To improve BBa_I0500, we split the ‘’araC’’ and pBAD into two separate parts (BBa_K2442101 and BBa_K2442104). araC coding sequence as described by Miyada et al (1980) [1]was amplified by PCR from BBa_I0500 using primers araC_BBPre_F and araC_BBSuf_R (Fig. 1). The primers were designed to incorporate BioBrick prefix and suffix to either side of araC to make the part BioBrick-compatible.

T-Glasgow-K2442104-Fig1.png

Figure 1: Primers used to amplify araC from BBa_I0500 by PCR. Forward: araC_BBPre_F. Reverse: araC_BBSuf_R. The primers were designed to incorporate BioBrick prefix (yellow) and suffix (reverse compliment in cyan). Melting temperature (Tm) specified. Random 6bp long DNA sequence (red) was added at the beginning of each primer to allow for efficient restriction digest.

The aim of our project was to mutagenize 4 residues within the AraC ligand-binding pocket to generate mutants with altered effector specificity. For this purpose we transformed araC-negative ‘’E. coli’’ strain, DH5α, with regulatory plasmid carrying the ‘’araC’’ mutant library and reporter plasmid K2442102. Mutants were tested for responsiveness to xylose, decanal, arabinose and no inducer based on fluorescence. BBa_K2442104 served the purpose of control, to check whether WT AraC functions as expected.

BBa_K2442104 and BBa_K2442101 can be used together to construct arabinose-inducible systems. AraC from BBa_K2442103 can be placed under control of other promoters of choice, including inducible promoters that allow for greater control over protein production.

Characterization

To test function of AraC, we transformed araC-negative E. coli strain DS941 with our reporter plasmid K2442102 (pBAD+GFP pSB3k3) and K2442104. When plated on arabinose, all cells showed fluorescence even without the addition of IPTG, showing that R0011 promoter is leaky – background transcription of araC from K2442104 is sufficient to activate PBAD on K2442102.

Fig6.png

Figure 2: Fluorescence scan of DS941 cells with both reporter and regulatory plasmids incorporated. Cells are plated on nutrient agar supplemented with 40mM arabinose.

We next measured fluorescence of cells transformed with K2442104 under conditions of arabinose, xylose, decanal and no inducer. E. coli strain DH5α (araC-positive) transformed with K2442104 served as control for basal levels of fluorescence. Cells transformed with reporter plasmid on its own showed no fluorescence, showing that pBAD is not leaky – requires AraC for activation. DS941 cells carrying K2442104 and reporter plasmid showed high fluorescence in presence of arabinose, and no fluorescence at other conditions. This showed that AraC activates pBAD only in presence of arabinose, which makes it highly specific. DH5α carrying reporter plasmid alone showed comparable levels of fluorescence, showing that chromosomal copy of araC induces pBAD from a low copy number plasmid pSB3k3 at equal levels to when expressed from pSB1C3.

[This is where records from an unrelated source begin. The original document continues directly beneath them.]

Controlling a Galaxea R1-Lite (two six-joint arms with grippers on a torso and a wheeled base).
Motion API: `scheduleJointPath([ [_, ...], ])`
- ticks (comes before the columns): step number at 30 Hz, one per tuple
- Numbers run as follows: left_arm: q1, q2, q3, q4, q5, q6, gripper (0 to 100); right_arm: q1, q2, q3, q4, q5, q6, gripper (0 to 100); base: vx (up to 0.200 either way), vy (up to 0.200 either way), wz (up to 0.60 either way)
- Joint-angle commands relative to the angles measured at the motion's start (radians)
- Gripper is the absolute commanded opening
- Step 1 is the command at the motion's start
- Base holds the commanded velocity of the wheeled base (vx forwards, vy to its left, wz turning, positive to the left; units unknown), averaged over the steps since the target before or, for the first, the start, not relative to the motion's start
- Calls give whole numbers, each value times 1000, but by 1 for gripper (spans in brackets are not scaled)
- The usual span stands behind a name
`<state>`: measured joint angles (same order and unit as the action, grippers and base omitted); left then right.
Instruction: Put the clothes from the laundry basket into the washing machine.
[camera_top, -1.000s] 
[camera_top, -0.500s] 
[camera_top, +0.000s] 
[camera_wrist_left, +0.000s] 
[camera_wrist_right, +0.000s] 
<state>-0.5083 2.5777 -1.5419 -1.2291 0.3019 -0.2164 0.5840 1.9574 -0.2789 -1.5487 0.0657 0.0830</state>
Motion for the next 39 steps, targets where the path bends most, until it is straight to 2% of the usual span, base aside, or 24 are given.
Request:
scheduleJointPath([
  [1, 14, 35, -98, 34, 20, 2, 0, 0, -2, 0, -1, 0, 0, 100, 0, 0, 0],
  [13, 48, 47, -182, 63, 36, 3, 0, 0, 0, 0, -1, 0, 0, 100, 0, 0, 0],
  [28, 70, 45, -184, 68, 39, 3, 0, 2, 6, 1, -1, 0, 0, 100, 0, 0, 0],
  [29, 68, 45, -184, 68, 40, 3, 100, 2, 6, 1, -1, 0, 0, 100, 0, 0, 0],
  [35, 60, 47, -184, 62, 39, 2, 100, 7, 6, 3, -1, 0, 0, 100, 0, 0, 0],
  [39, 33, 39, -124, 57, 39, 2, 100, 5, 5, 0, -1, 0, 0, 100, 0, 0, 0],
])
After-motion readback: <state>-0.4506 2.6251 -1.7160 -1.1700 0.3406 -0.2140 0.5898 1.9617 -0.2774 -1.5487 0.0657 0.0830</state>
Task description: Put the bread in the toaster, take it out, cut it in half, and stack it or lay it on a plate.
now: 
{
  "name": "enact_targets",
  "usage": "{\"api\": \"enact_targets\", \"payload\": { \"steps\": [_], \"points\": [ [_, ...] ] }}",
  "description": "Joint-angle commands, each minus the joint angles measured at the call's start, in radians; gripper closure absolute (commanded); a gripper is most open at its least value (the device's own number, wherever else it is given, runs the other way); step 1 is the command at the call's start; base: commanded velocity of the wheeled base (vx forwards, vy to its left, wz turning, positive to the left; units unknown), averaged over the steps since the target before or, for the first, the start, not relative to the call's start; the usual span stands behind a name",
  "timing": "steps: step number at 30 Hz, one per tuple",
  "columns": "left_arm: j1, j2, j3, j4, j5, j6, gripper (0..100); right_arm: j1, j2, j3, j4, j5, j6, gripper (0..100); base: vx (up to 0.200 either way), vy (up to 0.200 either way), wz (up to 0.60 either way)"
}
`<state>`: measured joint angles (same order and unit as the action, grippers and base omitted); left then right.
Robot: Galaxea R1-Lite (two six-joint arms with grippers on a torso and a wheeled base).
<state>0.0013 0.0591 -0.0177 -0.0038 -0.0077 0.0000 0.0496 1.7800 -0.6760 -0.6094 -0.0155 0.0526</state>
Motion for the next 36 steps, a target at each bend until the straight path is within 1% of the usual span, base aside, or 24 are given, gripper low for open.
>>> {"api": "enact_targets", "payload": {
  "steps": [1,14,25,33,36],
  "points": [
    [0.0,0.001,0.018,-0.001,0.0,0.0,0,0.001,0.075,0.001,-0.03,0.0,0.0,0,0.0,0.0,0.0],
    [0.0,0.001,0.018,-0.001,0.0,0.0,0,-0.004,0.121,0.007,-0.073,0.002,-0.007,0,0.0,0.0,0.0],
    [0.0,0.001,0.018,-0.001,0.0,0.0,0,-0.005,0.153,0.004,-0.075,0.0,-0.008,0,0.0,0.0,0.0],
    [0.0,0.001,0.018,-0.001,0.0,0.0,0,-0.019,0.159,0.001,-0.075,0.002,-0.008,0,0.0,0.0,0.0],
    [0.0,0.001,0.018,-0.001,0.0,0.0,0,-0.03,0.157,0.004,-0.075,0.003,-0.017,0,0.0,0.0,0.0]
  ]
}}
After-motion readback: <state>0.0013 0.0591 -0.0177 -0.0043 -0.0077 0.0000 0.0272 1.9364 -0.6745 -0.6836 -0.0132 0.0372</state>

T-Glasgow-K2442102-Fig2.png

Figure 3:Average relative fluorescence over optical density at hour 8. Shows fluorescence levels under: no additive, 40mM Arabinose, 40mM Xylose and 2mM decanal. The ‘’E. coli’’ strains which the plasmids have been transformed into are DS941 or DH5α (specified). BioBricks (K244210..) and plasmids (pSB1C3, pSB3K3) specified.

Sequence and Features


Assembly Compatibility:
  • 10
    COMPATIBLE WITH RFC[10]
  • 12
    COMPATIBLE WITH RFC[12]
  • 21
    COMPATIBLE WITH RFC[21]
  • 23
    COMPATIBLE WITH RFC[23]
  • 25
    COMPATIBLE WITH RFC[25]
  • 1000
    COMPATIBLE WITH RFC[1000]


  1. Miyada, C., Horwitz, A., Cass, L., Timko, J., and Wilcox, G. (1980). DNA sequence of the araC regulatory gene from Escherichia coli B/r. Nucleic Acids Research 8, 5267-5274.